News

Bisnis

Super Skor

Sport

Seleb

Lifestyle

Travel

Lifestyle

Tribunners

Video

Tribunners

Kilas Kementerian

Images

Wisata Kalsel

Rumah Adat Banjar Gajah Baliku: Kokoh Meski Berusia 150 Tahun, Penuh Simbol Tradisional Banjar

Editor: Malvyandie Haryadi
AA

Text Sizes

Medium

Large

Larger

Rumah Gajah Baliku merupakan satu dari beberapa rumah adat Banjar.

Laporan Wartawan Banjarmasin Post, Yayu Fathilal

TRIBUNNEWS.COM, KABUPATEN BANJAR - Rumah Gajah Baliku merupakan satu dari beberapa rumah adat Banjar.

Rumah tipe ini dulu banyak ditemui di perkampungan masyarakat Banjar, namun sekarang sudah banyak yang punah.

Hanya ada sedikit yang masih bertahan di tengah gempuran bangunan-bangunan modern.


Rumah ini berusia 150 tahun dan masih dihuni pemiliknya. (Banjarmasin Post/Yayu) 

Satu di antaranya adalah Rumah Gajah Baliku di Jalan Martapura Lama nomor 28 RT 4, Desa Teluk Selong Ulu, Kecamatan Martapura Barat, Kota Martapura, Kabupaten Banjar.

Rumah ini tampak kuno, berusia 150 tahun dan masih dihuni pemiliknya.

Pemiliknya sekarang adalah ahli waris dari pemilik rumah yang pertama, yaitu Hajjah Esah.

Keturunan Hajjah Esah yang sekarang menempati rumah ini adalah generasi kelima di keluarganya.

Di dalam rumah ini, banyak ditemui perabotan kuno seperti baki kuningan, baskom kuningan, guci, piring malawin berbahan porselen, lukisan kincir angin hingga peti berbahan kayu jati dan koper kuno.

Perabotan modern yang tampak ada di rumah bahari ini hanya televisi, radio, DVD player serta kompor gas.


Pemiliknya sekarang adalah ahli waris dari pemilik rumah yang pertama, yaitu Hajjah Esah. (Banjarmasin Post/Yayu)

Seluruh rumah ini berbahan kayu ulin.

Memasuki pelatarannya, disambut oleh pintu masuk yang penuh ukiran.
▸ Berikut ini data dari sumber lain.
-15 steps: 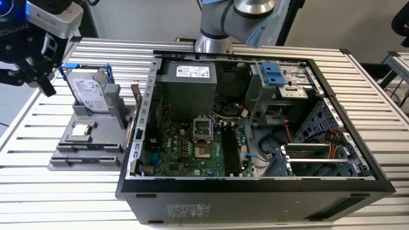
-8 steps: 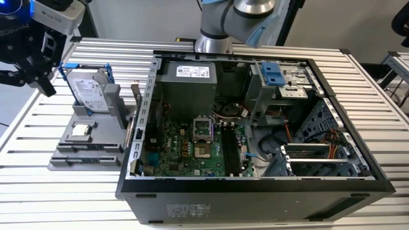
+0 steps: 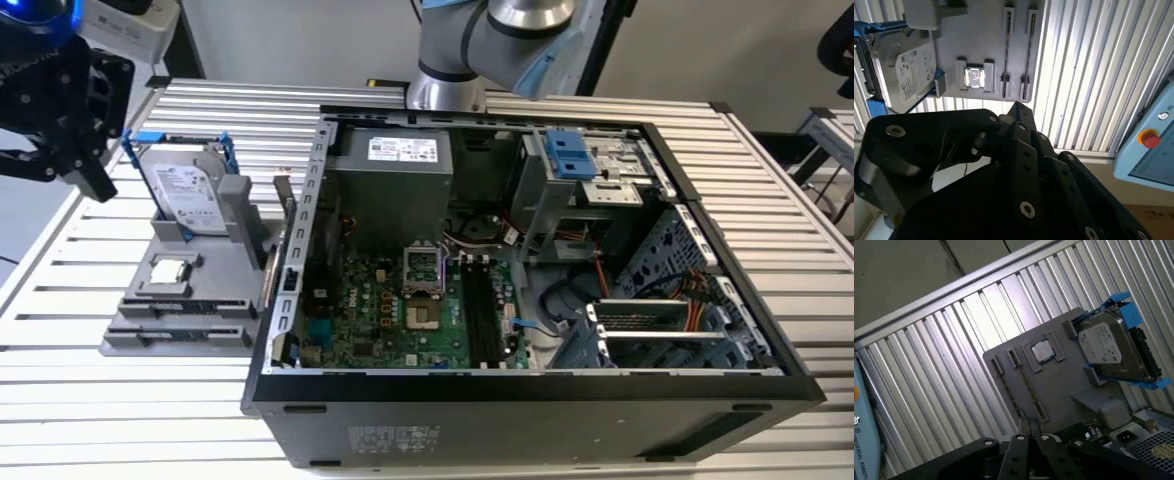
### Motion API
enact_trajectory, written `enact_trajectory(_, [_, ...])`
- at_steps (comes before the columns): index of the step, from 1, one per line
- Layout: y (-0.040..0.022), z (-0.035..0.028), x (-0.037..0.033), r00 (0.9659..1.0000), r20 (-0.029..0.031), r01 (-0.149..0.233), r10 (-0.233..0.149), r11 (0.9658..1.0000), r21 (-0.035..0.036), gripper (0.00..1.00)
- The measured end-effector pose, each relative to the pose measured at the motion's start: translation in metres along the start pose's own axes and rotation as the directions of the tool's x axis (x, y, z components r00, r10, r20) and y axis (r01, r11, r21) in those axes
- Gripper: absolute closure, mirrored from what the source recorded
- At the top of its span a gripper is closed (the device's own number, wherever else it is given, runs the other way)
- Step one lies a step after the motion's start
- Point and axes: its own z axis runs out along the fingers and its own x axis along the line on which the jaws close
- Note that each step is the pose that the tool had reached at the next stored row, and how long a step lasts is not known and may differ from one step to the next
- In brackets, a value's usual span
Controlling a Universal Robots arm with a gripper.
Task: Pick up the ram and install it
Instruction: 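Pick up the ram and move it above insertion slot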
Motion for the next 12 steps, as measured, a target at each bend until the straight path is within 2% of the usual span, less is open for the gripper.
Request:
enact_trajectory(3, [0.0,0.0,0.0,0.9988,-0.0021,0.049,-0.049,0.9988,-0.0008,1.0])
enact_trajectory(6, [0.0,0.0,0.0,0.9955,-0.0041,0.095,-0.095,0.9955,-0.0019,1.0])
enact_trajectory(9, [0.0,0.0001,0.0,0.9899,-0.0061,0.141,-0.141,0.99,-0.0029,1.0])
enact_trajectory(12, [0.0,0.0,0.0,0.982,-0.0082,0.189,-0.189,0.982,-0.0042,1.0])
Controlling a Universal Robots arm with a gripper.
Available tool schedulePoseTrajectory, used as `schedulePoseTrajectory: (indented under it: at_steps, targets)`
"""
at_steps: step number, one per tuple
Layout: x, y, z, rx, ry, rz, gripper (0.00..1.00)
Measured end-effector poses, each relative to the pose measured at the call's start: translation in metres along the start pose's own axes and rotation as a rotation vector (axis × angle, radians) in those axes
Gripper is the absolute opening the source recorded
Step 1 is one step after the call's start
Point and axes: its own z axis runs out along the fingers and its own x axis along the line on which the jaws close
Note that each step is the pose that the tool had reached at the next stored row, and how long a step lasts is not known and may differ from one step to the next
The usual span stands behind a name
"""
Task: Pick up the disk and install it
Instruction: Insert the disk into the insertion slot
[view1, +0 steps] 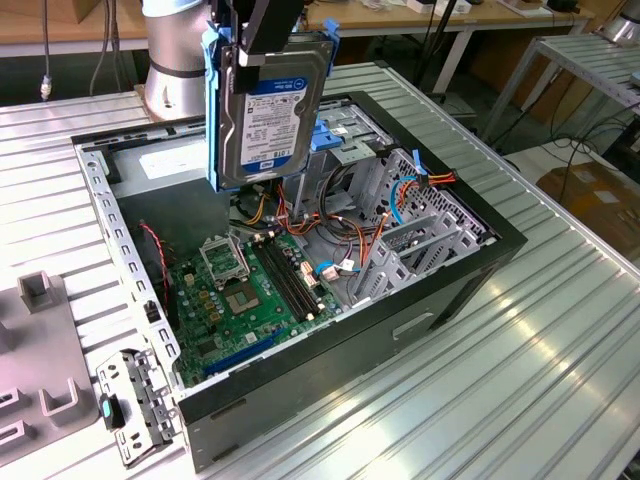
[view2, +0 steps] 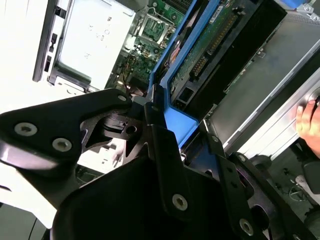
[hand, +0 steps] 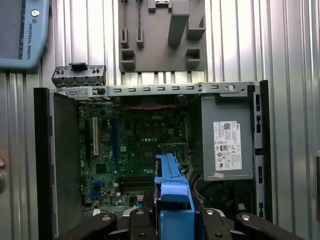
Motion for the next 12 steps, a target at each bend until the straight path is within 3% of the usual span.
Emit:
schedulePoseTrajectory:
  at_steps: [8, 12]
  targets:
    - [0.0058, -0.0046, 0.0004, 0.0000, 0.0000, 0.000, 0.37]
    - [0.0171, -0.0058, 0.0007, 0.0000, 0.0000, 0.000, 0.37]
Ruang tamunya tampak luas dan lega, dilengkapi beberapa kursi dan meja kayu serta perabotan-perabotan kuno tersebut di atas.

Di dindingnya tampak foto-foto bahari milik penghuni rumah dan surat keputusan dari Pemerintah Daerah Provinsi Kalimantan Selatan tentang penetapan rumah ini sebagai salah satu situs cagar budaya.

Agak ke belakang lagi, ada ruangan yang dipenuhi perabotan seperti tempat tidur, kelambu, tantaran atau tempat menggantungkan baju bagi pengantin baru orang Banjar serta beberapa gelas kaca klasik.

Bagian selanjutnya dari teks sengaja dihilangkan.